Le sort du dollar façonnera les marchés financiers en 2019

Dec 16, 2019|

Les arguments baissiers pour le dollar reposent sur l’attente d’un ralentissement marqué de la croissance du PIB américain. L’année dernière, elle a été stimulée par des réductions d’impôts. Ce stimulus va s’estomper. Les hausses de taux d’intérêt de la Réserve fédérale seront plus sévères. La baisse du prix du pétrole est un facteur. Cela nuit aux investissements dans les régions de schiste américaines, mais constitue une aubaine pour les pays importateurs de pétrole d’Asie et d’Europe. La bourse américaine est relativement chère. Ses chouchous de la technologie ne semblent plus invulnérables. Bref, une période exceptionnelle pour l'économie américaine touche à sa fin. Le dollar devrait également perdre du terrain.

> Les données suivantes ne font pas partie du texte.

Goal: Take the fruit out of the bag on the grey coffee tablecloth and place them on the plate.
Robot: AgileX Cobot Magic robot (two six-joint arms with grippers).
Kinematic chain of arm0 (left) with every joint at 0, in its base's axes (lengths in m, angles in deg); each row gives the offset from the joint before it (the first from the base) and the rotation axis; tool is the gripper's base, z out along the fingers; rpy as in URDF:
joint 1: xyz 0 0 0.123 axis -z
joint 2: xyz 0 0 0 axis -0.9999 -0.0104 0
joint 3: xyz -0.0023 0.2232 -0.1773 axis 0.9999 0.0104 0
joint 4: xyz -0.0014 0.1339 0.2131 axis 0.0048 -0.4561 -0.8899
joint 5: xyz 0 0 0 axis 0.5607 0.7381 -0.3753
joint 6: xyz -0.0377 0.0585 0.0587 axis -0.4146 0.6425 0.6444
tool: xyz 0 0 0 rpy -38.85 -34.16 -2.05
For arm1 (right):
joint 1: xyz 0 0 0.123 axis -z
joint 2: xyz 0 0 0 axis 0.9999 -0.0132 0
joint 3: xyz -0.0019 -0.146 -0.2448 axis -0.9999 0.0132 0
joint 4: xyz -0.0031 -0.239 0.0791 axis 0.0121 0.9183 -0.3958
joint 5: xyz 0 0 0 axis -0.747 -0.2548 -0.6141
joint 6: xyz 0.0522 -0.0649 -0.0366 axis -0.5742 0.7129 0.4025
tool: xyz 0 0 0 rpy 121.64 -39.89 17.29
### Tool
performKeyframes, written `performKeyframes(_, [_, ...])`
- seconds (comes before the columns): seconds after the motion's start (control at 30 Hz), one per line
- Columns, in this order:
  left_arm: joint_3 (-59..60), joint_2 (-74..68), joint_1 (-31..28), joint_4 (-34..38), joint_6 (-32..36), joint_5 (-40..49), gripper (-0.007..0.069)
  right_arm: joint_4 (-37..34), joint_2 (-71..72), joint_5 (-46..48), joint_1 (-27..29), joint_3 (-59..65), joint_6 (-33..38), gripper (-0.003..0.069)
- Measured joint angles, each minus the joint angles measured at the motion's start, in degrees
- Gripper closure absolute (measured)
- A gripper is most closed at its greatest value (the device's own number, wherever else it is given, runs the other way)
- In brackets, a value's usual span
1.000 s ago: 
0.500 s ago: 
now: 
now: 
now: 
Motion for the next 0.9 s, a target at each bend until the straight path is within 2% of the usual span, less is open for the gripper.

Mais pas encore. En novembre, Mansoor Mohi-uddin de NatWest Markets a posé trois conditions préalables à un retournement décisif du dollar : une « pause » de la Fed, un accord pour mettre fin au conflit commercial entre les États-Unis et la Chine et des signes d'une reprise dans la zone euro. économie. Le premier constitue désormais moins un obstacle. Le patron de la Fed, Jerome Powell, a laissé entendre le 4 janvier qu'elle pourrait reporter de nouvelles hausses de taux d'intérêt. Les négociations commerciales avec la Chine ont repris. Mais les données économiques européennes restent faibles. Les taux d’intérêt américains n’augmenteront peut-être pas beaucoup plus, voire pas du tout, mais ils sont néanmoins plus élevés qu’au Japon ou dans la zone euro. Posséder le dollar est toujours gratifiant.


Comment cela pourrait-il changer ? En gros, il existe deux scénarios. Dans le premier cas, les nuages ​​liés à la guerre commerciale commencent à se disperser. Les réductions d’impôts et la politique monétaire plus souple en Chine commencent à stimuler les dépenses du secteur privé. Cela stimule d'autres économies asiatiques, ce qui stimule à son tour l'activité dans la zone euro, qui dépend fortement de la demande des marchés émergents. Les rendements obligataires augmentent dans l’attente d’une hausse des taux d’intérêt en Europe. Ils chutent en Amérique, alors que les traders commencent à intégrer des baisses de taux. Le dollar baisse face à l’euro. Un Brexit modéré stimule la livre sterling. Les capitaux sont poussés vers les marchés émergents, à la recherche de meilleurs rendements. Les marchés boursiers rebondissent, surtout en dehors des États-Unis. Tout le monde pousse un soupir de soulagement. On se croirait à nouveau en 2017.


Dans le deuxième scénario, l’écart entre la croissance du PIB aux États-Unis et ailleurs se réduit également. Mais dans ce cas-ci, cela est dû uniquement à un ralentissement aux États-Unis, plutôt qu’à de meilleures nouvelles ailleurs. Le conflit commercial s'intensifie. L'incertitude persistante signifie que les réductions d'impôts chinoises sont économisées et non dépensées. La faiblesse accrue de la Chine entraîne le ralentissement des autres marchés émergents. Le point faible de l’économie de la zone euro ne s’avère pas temporaire, mais reflète plutôt la faiblesse de la demande d’exportation. Les actifs à risque se vendent partout. Le dollar chute fortement face au yen et au franc suisse, refuges habituels des paniqués. L'euro reste faible. Une pénurie de monnaies refuges entraîne une hausse du prix de l’or.


La conformité de la réalité avec l’un ou l’autre de ces scénarios dépend dans une large mesure de ce qui se passe en Chine. Un accord commercial avec les États-Unis stimulerait les devises des marchés émergents par rapport au dollar, tout comme une relance budgétaire efficace. L'évolution du dollar par rapport aux devises des pays riches dépend du ralentissement américain, explique Kit Juckes de la Société Générale, une banque française. Si c'est soudain, le dollar chute par rapport au yen. S'il est progressif, il baisse par rapport à l'euro.


La façon dont le dollar chutera sera façonnée par les événements et, à son tour, les façonnera. Les stratèges de JP Morgan conseillent aux investisseurs qui hésitent à vendre leurs actifs à risque de prendre une certaine assurance en achetant du yen, du franc suisse et de l'or, des actifs qui sont susceptibles d'augmenter si les choses tournent mal. S’il ne reste qu’une chute, il est important que vous ayez quelque chose pour l’amortir.